Secondly, people complain about the high cost of books-because clearly without the printing, warehouse and shipping costs, what else do publishers really have to spend their money on? That doesn't account for most of the costs in the book itself. Say your average textbook for a student studying to be a teacher: to bring the book about, the publisher, development editor and so forth will spend a long time researching the subject area. Say it's a book on teaching maths- they'll study the competition texts, work out what they do well, what they don't, and so forth. They also look at the courses around the country: who teaches, what is taught, what year are the subjects covered? Is it taught more first semester or second semester? Who are the experts in the field? A very detailed proposal is written up and potential authors are approached. The publishing team work closely with the authors while they are writing, organizing up to three rounds of peer reviews (which are paid for). Covers and internals are designed. Any supplements are also commissioned and organized-it's standard for most textbooks to have some resources for teachers or students. This can be power points or student revision questions to exam questions and tutorials. Again, these are paid for and can be very expensive. Once the MS comes in we comb through it and find any quote or figure, diagram or photo and check to see if we have the rights to reproduce, and if not, seek permission to print them. Some items are more than $500 each and permission costs for a book can be over 10k alone. There's also the editing and proof reading and indexing. The typesetting and up to 5 rounds of page proofs too. The production controller manages all the stages of production and our internal editors style the manuscript so that when it's typeset the headings appear as headings and the margin notes look like margin notes etc. printing etc costs not that much, in the grand scheme of things.
I mean, sure authors could do this stuff themselves, but I doubt they'd have the time to or the money to organise freelancers to do it. But you really can't say that we sit there twiddling our thumbs and getting rich off authors and readers.
posted by jonathanstrange at 6:21 AM on April 22, 2012 [5 favorites]


OTOH, I've just ditched my Kindle for an iPad. I've had three Kindles up and die on me this year -- that's one a month. My previous one, I'd had for just under a year, and when that died, at least the symptoms were completely different from the three that died this year, all of which had a half-frozen, half-operable screen covered in horizontal and vertical lines.

Uh...if I can just ask, what exactly are you doing to your Kindles? The one I bought three years ago is still going strong, and the one I bought last summer is the same. (It's too soon to say anything definitive about the Fire I bought a couple months ago.) That you've had four (!) up and die on you seems kind of weird to me. They haven't been on the market all that long.
posted by kittens for breakfast at 6:48 AM on April 22, 2012 [1 favorite]


jonathanstrange, I could be wrong, but my feeling is that university presses aren't the primary culprit when people complain about educational publishers. Instead, at least in my mind, it's mostly related to the large conglomerates. When I was teaching (computers), I would often use industry texts and prepare my own exercises, as opposed to using textbooks precisely because the price for my students was so high. It simply wasn't possible for my students – at least the ones who weren't receiving financial aid – to buy two $200 books per semester for my classes, which wasn't unheard of in other classes within the department. In departments like nursing, the situation was even worse, with books often totaling more than $500 for one course.

The fact is, there is no justification for a yearly edition of a textbook on an academic subject like computer programming. Nursing, perhaps. In most cases, however, the core material doesn't change at all year-to-year, and a calculated attempt to ruin the value of the used market is clearly profit-driven rather than aimed at improving student outcomes. I don't think that the yearly textbook shuffle necessarily leads to improved materials, either, as I've seen several books in my field, published by a leading textbook company, which were flat-out wrong on key points for multiple editions.

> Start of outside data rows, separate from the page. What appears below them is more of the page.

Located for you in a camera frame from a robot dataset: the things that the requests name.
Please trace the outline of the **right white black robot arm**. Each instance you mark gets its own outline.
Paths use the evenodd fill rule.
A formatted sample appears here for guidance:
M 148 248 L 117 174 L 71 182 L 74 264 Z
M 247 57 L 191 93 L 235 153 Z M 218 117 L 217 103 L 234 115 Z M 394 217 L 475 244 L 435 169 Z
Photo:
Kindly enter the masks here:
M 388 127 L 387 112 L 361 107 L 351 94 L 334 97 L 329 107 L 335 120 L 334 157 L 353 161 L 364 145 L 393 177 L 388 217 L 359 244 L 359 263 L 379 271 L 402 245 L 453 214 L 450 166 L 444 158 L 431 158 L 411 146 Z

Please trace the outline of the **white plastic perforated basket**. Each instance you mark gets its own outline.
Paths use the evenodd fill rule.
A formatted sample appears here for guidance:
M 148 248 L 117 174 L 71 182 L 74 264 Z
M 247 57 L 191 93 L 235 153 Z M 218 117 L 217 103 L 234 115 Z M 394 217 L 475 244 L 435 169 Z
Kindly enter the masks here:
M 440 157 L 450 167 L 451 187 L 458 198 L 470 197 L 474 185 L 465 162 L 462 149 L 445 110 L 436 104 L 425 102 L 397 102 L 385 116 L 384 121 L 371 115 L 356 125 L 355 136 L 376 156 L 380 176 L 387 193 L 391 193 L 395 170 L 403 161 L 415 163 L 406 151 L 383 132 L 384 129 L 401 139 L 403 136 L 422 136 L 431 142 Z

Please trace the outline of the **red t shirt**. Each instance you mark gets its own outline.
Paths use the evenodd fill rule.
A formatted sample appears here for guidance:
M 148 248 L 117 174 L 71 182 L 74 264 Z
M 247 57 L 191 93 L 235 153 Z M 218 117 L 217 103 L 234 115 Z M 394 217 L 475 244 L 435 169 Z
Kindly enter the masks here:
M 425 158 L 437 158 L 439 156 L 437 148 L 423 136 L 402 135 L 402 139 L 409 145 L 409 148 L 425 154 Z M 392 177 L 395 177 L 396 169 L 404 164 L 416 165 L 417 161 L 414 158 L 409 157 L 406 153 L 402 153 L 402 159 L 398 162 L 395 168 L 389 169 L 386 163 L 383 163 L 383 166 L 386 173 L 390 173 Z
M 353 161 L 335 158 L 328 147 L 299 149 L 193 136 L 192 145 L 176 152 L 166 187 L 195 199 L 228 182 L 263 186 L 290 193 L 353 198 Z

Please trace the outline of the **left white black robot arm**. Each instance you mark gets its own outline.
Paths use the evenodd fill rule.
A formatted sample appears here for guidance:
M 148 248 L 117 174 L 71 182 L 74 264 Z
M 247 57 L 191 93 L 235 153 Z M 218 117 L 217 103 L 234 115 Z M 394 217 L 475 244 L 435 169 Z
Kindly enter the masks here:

Furthermore, I am willing to pay for good books. I regularly pay $40 or $50 for texts in my professional field, because that's the price point where the excellent Addison-Wesley Signature Series, the Manning "... in Action" books, and the O'Reilly "animal" books usually sit. I do not, however, think that a terribly bound, barely-edited edition of J.Q. Random Author's Newest Shit deserves a $35 price tag, and if that's what it takes to keep publishers and bookstores in business, something is wrong with the model.
posted by sonic meat machine at 6:53 AM on April 22, 2012 [7 favorites]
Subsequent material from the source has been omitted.